Standing behind her, looking at the screen, Uriah said, “So that pretty much confirms our theory of more than one killer.”
“You’ve got at least two perpetrators,” Ingrid said.
Jude looked up. “And possibly three.”
Uriah untied his gown. “We need to check out local shops. See if anybody is buying duplicate knives, especially hunting knives.”
“They could be making those purchases online,” Jude said. “That’s what I’d do.” But smart criminals could be surprisingly stupid. Many were caught due to things like rope fibers and other items purchased nearby and used for their kill.
“Possibly,” Uriah said. “I’m going to call the chief and update her. She’ll want to schedule a press conference soon. We all know how crucial the first forty-eight hours are.”

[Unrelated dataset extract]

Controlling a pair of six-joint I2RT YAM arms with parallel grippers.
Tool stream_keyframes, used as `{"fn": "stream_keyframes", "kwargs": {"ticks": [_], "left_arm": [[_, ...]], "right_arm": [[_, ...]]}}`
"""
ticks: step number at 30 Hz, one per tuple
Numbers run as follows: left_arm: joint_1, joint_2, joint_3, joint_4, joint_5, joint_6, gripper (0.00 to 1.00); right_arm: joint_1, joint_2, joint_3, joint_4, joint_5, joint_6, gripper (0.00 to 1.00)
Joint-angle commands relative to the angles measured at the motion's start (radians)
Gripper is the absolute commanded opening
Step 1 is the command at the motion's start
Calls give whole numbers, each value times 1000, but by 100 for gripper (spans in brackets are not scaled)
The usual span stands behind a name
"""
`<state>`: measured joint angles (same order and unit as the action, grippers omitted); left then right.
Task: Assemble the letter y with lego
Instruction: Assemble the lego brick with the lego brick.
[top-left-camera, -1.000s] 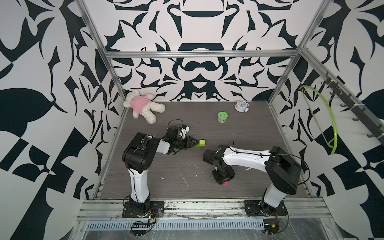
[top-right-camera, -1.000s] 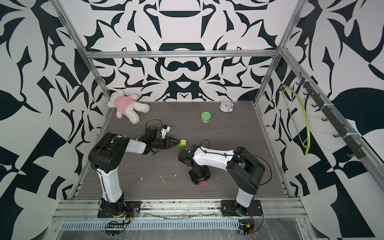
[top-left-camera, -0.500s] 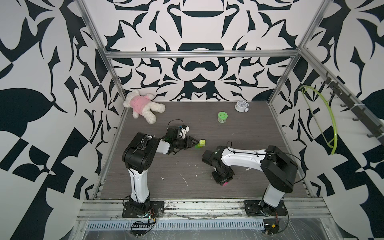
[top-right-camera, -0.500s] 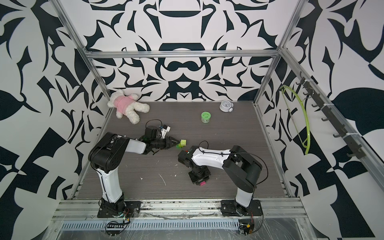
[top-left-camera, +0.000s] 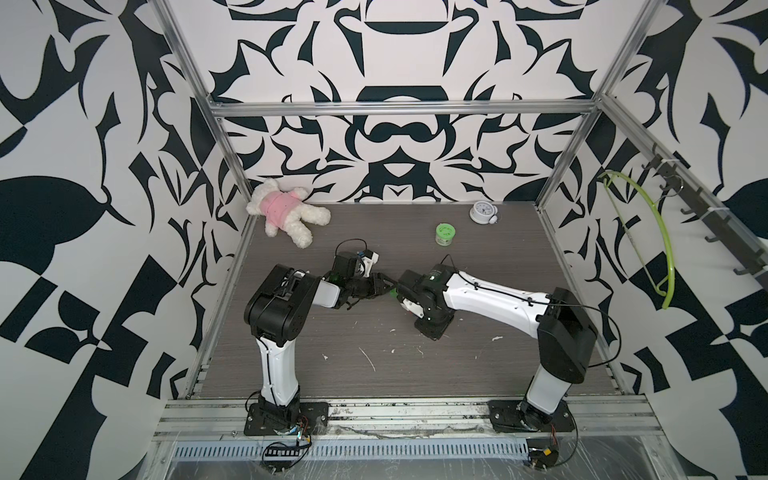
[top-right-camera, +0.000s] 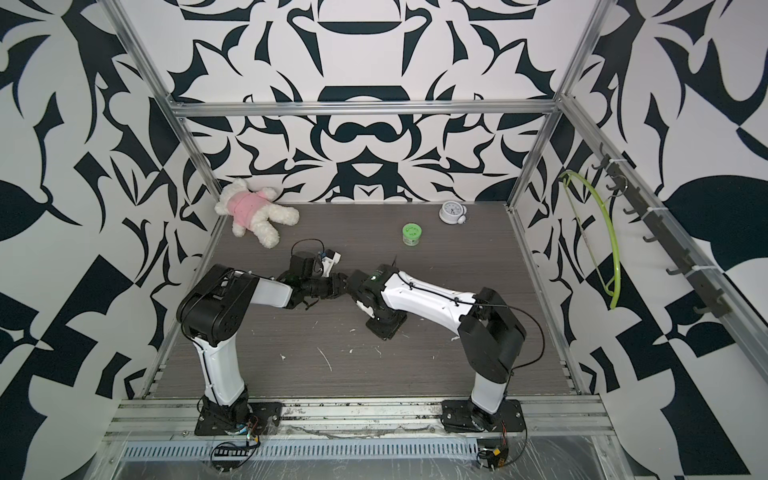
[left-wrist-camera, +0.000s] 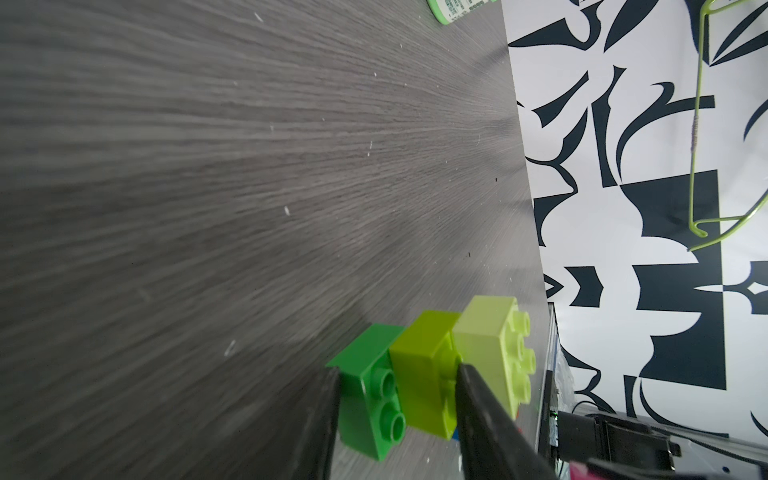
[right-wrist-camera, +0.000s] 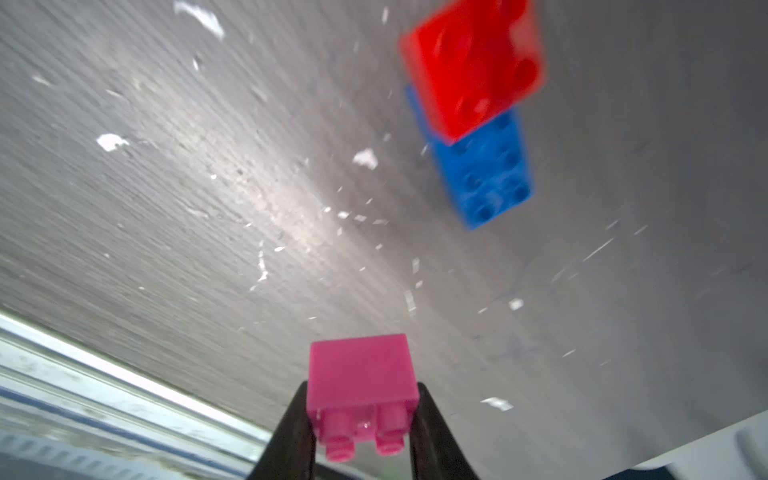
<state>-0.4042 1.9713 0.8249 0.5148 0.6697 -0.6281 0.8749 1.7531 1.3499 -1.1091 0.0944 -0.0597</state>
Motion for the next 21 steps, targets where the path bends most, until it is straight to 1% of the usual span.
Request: {"fn": "stream_keyframes", "kwargs": {"ticks": [1, 3, 6, 11, 15, 21], "left_arm": [[15, 128, -76, -383, -250, 30, 48], [15, 128, -76, -384, -250, 31, 48], [17, 132, -74, -383, -248, 31, 48], [21, 130, -74, -385, -245, 29, 48], [21, 133, -74, -384, -246, 28, 48], [22, 132, -74, -386, -245, 28, 48]], "right_arm": [[-75, 4, 40, -14, 20, -338, 18], [-118, 33, 64, 4, 15, -411, 18], [-155, 75, 83, 41, 31, -525, 17], [-182, 152, 140, 50, 2, -623, 17], [-182, 197, 175, 38, -23, -646, 17], [-181, 233, 188, 27, -22, -647, 15]]}}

“Do you think it’s wise to go public with this?” Ingrid asked. “It could set off a panic.”
“I agree we need to get this information out as quickly as possible,” Jude said. “We’ll keep some details to ourselves, like the left-handed kill.” A press conference was the most direct way to reach the public. Community members with pertinent information often played an essential role in the capture of criminals.
Uriah pulled out his phone. “And there’s a good chance people are already in a panic.” He scrolled, then turned the screen around to reveal a close-up of a theater victim. Jude winced. It was the chief’s friend of a friend. Someone, possibly Mitchell, had posted the photo to social media.
CHAPTER 7
Got a caller who specifically requested you.” The young man pushed a cream-colored desk phone toward Jude while other operators conversed with pledge-drive supporters. The press conference had gone smoothly, and the tip-line number would be scrolling across the bottoms of television screens during every newscast. Jude and Uriah were now at the Twin Cities Public Television station on Fourth Street in downtown Saint Paul, working telethon lines.